Arc-E-Tect: March 2019

March 28, 2019

Blame prevention through devops

This post is a follow up of my previous post The question that takes away all blame.
Blameless postmortems, or blameless RCA’s are supposed to be the new-normal in devops organisations, but all too often we see that first the team and sometimes the person to blame is sought, and then we tell them to ‘fix it’.

You might’ve noticed that I wrote devops in all lower case in this post's title. I did that on purpose.

Devops sanse capital 'd'

Even though you typically see DevOps instead of devops. I think that DevOps implies that it’s about Development and Operations engineers working together. In my opinion, devops is about combining the responsibility of the development team and the responsibility of operations team, turning them into the responsibility of a single team. This would make devops a matter responsibility and less of an organisational concern.

The organisational aspect would then be in the form of ‘Product Teams’, responsible for a product with a Product Owner that is accountable for that product.
Something for another day. This article is about blameless post-mortems and root cause analysis driven through devops-tinted glasses.
Blameless post-mortems are something that comes more natural in environments of shared responsibilities. Environments where the same people are responsible for both the quality of the product as well its usage. Environments where devops is considered the combined responsibility of development and operations within a single team.

Silos vs Accountability

I have observed in a number of organisations that one of the main reasons these organisations are considering the move towards devops is based around the concept of shared responsibility. It is the idea that silos prevent this sharing of responsibility. It is a misconception though. Silos don't prevent shared responsibility, although culturally they'll probably inhibit the sharing of responsibilities. What the real problem is, is the lack of accountability in a siloed organisation. Or quite the opposite; Too many persons are accountable for different/conflicting objectives.

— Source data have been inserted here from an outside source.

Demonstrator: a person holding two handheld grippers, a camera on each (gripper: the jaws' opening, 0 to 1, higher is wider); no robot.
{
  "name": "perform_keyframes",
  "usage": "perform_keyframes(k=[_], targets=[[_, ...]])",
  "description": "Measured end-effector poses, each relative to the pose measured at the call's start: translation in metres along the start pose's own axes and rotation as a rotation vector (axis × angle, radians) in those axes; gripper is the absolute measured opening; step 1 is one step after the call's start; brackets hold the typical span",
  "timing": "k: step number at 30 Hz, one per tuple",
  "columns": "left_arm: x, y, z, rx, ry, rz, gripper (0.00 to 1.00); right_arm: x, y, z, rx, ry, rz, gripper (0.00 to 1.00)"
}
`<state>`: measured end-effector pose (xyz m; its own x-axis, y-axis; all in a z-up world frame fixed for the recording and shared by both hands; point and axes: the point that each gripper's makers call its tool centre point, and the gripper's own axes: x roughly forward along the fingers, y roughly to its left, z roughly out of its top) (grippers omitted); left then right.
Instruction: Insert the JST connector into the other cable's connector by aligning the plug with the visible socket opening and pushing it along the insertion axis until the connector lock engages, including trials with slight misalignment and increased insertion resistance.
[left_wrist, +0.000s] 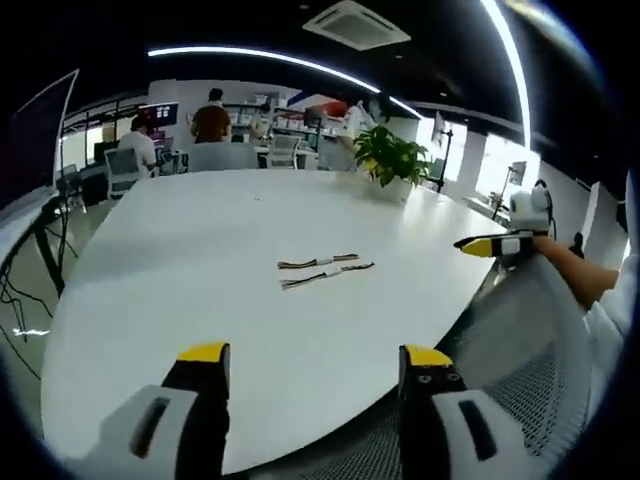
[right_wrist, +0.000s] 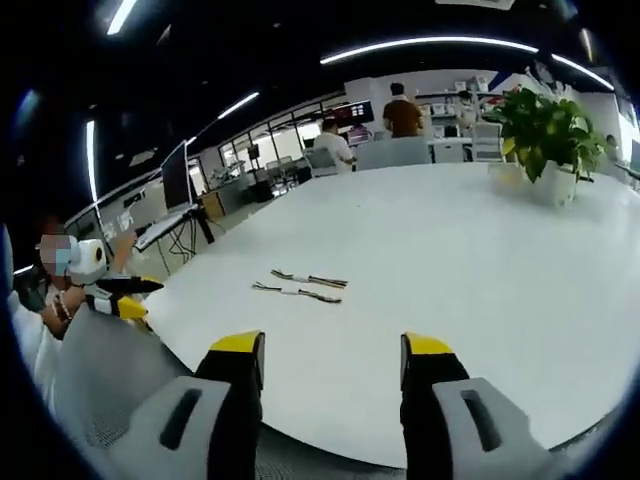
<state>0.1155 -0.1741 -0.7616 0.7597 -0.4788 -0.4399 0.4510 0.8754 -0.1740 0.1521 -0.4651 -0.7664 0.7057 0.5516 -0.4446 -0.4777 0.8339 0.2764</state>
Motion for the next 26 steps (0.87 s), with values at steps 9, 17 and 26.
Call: perform_keyframes(k=[9,17,26], targets=[[0.0015,-0.0079,-0.0038,-0.081,0.005,-0.052,0.72,0.0038,0.0087,-0.0077,0.025,0.028,0.072,0.63],[-0.0011,0.0014,-0.0025,-0.153,-0.030,-0.006,0.74,0.0037,0.0074,-0.0109,0.072,0.035,0.073,0.63],[-0.0011,-0.0007,-0.0014,-0.156,-0.040,-0.016,0.75,0.0031,0.0079,-0.0102,0.100,0.021,0.081,0.62]])
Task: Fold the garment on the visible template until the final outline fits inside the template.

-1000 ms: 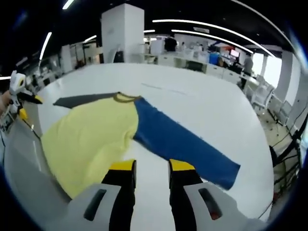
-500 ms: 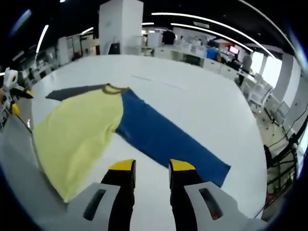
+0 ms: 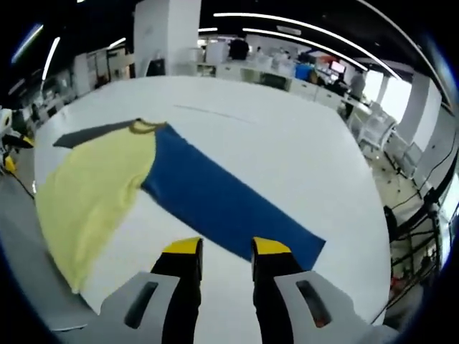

In a siloed organisation, each silo is primarily responsible and even accountable for its own output, its immediate contribution to the process of product delivery, but not the full process of delivery itself. Meaning that when the outcome of the process is of the unwanted kind (caused an incident), either one of the silos’ outputs caused the problem (who is to blame?) and when there is no single silo to be blamed, nobody can be held accountable.

This can go as far that a sales team is responsible for selling a product. A signed contract is considered a success. The development team is responsible for changing the product. The release of the change into production is considered a success. The operations team is responsible for 'running' the product and it is considered to be successful when there are no incidents. This would be for SaaS vendors. For more traditional software companies, i.e. those that require implementations of a product at the customer site, the operations team is part of the customer's organisation or at least the operations accountability is typically with the customer. It'll be more complicated, because there will likely be an implementation team that is successful when the product is implemented according to the contract sold.
Success of the product is defined as selling/changing/operating/implementing. With different persons accountable for each of these successes, you see that conflicts are imminent. So when a problem happens anywhere in the delivery, each of the accountable persons will elaborate that they're not to blame, because they are successful. Actually, sales and development were successful, and operations and implementation were given something that prevented them from being successful. Contract was signed based on the availability of missing features at the time the implementation project reached completion. Future releases are feature complete and functionality fully tested. But it's unmanageable, not performant and definitely not secure. And can't be implemented as integrations with other systems not available until project end.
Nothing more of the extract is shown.